# For Jeff - Vegas in color IR



## terri (Oct 12, 2005)

As some of you know, Jeff Canes laid a couple of rolls of Kodak EIR on me just before I headed out to Las Vegas/southern Utah. That put some pressure on me to get some decent shots! :mrgreen: But I am indebted to him for his generosity and the chance to try this expensive film. :thumbup: 

I shot a roll in Vegas, because I figured it's the perfect city to show off this film. Vegas only gets bigger, grander, and more absurd as the years go by. I laugh every time I go there, it's so over the top. Perfect for color infrared, right?  

I used a yellow filter for all of these and rated it 100. I'm keeping the images small for easy page-loading. 



*_The_* Vegas sign:






Little New York, with the roller coaster that never stops:





At the Hard Rock:





We stayed a couple days here at the Stratosphere:





And I call this one "Gothic City" because it looks like a comic book:  






Thanks for looking! 

Jeff, I hope you like them! There will be more from Bryce Canyon.  They have some foilage in them, so the IR effect is more pronounced than it is in these cityscapes.


----------



## Alison (Oct 12, 2005)

Love love love the Hard Rock one! Awesome shots!


----------



## terri (Oct 12, 2005)

AlisonPower said:
			
		

> Love love love the Hard Rock one! Awesome shots!


 That's one of Brad's faves, too.  Funny, I just took it as a snapshot thing. 

Thanks, Alison!


----------



## photogoddess (Oct 12, 2005)

Very very cool! :thumbsup: Can't wait to see the Bryce ones too... so get posting girlie. :mrgreen:


----------



## Karalee (Oct 12, 2005)

Love the NY  NY one Terri! And thats an awesome rollercoaster to go on too


----------



## terri (Oct 12, 2005)

photogoddess said:
			
		

> Very very cool! :thumbsup: Can't wait to see the Bryce ones too... so get posting girlie. :mrgreen:


 I posted those in the landscape forum.  I guess I should have put them here to make it easier for my fellow IR geeks to find. Oh well.  
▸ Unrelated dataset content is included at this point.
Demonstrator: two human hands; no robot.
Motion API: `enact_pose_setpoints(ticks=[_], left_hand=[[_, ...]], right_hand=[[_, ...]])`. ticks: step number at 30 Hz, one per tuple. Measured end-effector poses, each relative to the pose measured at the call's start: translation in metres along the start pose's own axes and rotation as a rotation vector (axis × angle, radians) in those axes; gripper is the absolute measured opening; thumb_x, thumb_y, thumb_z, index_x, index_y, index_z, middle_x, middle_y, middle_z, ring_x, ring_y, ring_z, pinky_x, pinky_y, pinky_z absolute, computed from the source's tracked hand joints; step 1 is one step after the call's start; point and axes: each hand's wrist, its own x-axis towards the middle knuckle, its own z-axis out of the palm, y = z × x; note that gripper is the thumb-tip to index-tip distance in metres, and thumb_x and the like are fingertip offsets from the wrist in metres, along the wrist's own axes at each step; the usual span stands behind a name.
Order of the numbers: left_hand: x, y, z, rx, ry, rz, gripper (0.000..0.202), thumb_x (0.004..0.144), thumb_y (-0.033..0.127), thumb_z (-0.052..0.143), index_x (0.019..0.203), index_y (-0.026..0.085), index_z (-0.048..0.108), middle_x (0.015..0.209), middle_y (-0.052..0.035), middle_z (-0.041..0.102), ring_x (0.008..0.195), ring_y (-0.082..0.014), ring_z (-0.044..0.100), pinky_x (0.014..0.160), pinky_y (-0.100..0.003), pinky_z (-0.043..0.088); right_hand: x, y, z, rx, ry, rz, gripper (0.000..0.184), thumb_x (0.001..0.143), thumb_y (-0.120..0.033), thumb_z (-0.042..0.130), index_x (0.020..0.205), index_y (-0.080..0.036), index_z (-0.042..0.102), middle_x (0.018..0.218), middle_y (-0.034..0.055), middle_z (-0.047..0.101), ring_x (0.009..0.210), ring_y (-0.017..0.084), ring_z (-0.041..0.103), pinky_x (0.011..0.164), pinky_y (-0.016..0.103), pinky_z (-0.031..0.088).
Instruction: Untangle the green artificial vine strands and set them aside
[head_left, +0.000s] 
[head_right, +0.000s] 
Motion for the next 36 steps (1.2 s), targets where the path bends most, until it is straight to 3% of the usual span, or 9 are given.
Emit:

I am so happy you guys are liking them!  This film is roughly twice the price of B&W IR, the HIE, but is apparently much more forgiving when loading/unloading. AND, I can recommend a great lab for processing, too, thanks to Mr. Canes. :mrgreen:


----------



## Jeff Canes (Oct 12, 2005)

Wow you kicked ass on these. #s 1, 2 & 5 have a cool old pale looks to them. Work very well for the Vegas sign.


----------



## DIRT (Oct 13, 2005)

WOW terri,  those are great.  im gonna have to get on it.


----------



## terri (Oct 13, 2005)

Jeff Canes said:
			
		

> Wow you kicked ass on these. #s 1, 2 & 5 have a cool old pale looks to them. Work very well for the Vegas sign.


 I'm glad you like them!


----------



## terri (Oct 13, 2005)

DIRT said:
			
		

> WOW terri, those are great. im gonna have to get on it.


 It's no harder and in some respects, easier, than HIE. So if you dig the look, dig deep in those pockets and enjoy!


----------



## santino (Oct 19, 2005)

the colors are so cool


----------